An Introduction to HTML

HTML is a concept with many different interpretations; some use it to summarize all the technologies involved, while others refer specifically to the HTML standard itself. Here, we will look at the latter and provide an overview of the differences and similarities between the various versions of HTML and XHTML.

Below is a review of the different HTML versions we have had over the years, followed by a look at the new features of HTML5.

The History of HTML and XHTML

HTML has evolved over many years, and the W3C standard HTML 4.01 has been around since the end of 1999. As we all know, a lot has happened since then. HTML has always been backward compatible, which is a significant advantage. This means there are no issues viewing a webpage written in HTML 3 in today’s browsers.

As a further development of HTML, XHTML 1.0 was launched, last revised in 2002, with the main difference being the requirement to use XML syntax. This means that:

  • all tags must be written in lowercase,
  • all tags must be closed,
  • and all attributes must have quotation marks.

Otherwise, there are few significant differences between HTML 4.01 and XHTML 1.0.

XHTML then evolved into XHTML 1.1, which is essentially the same as XHTML 1.0 but requires that all data be sent with the same MIME type as XML (application/xhtml+xml). This means that documents are interpreted as XML documents instead of SGML documents like earlier versions of HTML.

A couple of years ago, many were confident that XHTML 1.1 was the right approach. As usual, however, the various browser versions caused issues for developers. Once again, Internet Explorer threw a wrench in the works because it did not interpret XHTML as XML but rather as HTML.

This resulted in many developers, including us, starting to develop and validate documents according to XHTML 1.1 Strict but still sending the documents to the browser as text/html instead of application/xhtml+xml, as the 1.1 specification required.

In hindsight, we might have been better off sending these as XHTML 1.0, since we were not using the XML features anyway. Aside from a slightly different DOCTYPE, the code looks the same, and the result is identical in practice.

In practice, however, text/html was a better choice

The above approach was not entirely foolish in practice, as XML, for better or worse, is a very strict language.

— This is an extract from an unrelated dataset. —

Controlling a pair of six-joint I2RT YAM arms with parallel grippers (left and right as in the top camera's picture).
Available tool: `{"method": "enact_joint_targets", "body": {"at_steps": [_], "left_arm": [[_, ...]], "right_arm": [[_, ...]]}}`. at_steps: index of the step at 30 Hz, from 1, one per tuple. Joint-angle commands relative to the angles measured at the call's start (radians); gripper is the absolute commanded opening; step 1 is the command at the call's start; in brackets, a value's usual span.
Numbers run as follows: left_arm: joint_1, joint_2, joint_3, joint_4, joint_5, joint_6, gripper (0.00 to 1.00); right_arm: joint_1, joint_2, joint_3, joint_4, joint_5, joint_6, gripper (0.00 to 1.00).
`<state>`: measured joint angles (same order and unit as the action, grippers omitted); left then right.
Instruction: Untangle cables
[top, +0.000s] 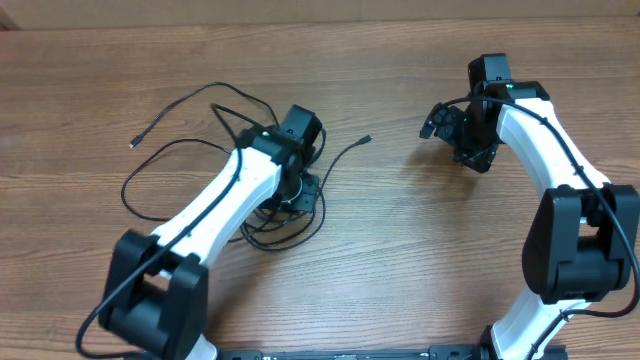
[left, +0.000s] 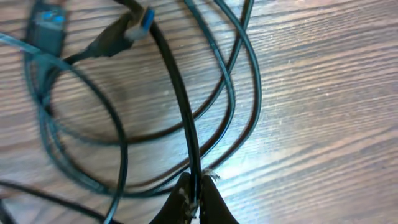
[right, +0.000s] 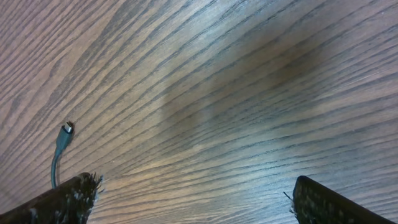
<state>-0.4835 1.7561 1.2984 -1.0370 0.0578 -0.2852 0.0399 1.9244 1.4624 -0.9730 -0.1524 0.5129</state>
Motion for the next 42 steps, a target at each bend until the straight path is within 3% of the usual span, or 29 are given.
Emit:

While an XML-based document contributes to more strictly structured documents, it also makes webpages sensitive to errors. A small mistake in the code means that the page will not display for the visitor, who will only see the XML parser’s error message on the screen instead.

If there is a publishing system behind the scenes, or if data is being loaded from an external source, there is always a risk that the generated code is not entirely strict. Therefore, allowing minor errors to render the entire webpage inaccessible is risky. The web is built on fault tolerance, and all browsers do their best to correct minor mistakes, so the XML parser’s error handling may not be the best for visitors, publishers, or the web itself.

HTML5 vs. XHTML2

In recent years, two different standards have developed in parallel. One is HTML5, which W3C is developing together with WHATWG, and the other is XHTML2 – both are currently Working Drafts and are not fully established standards.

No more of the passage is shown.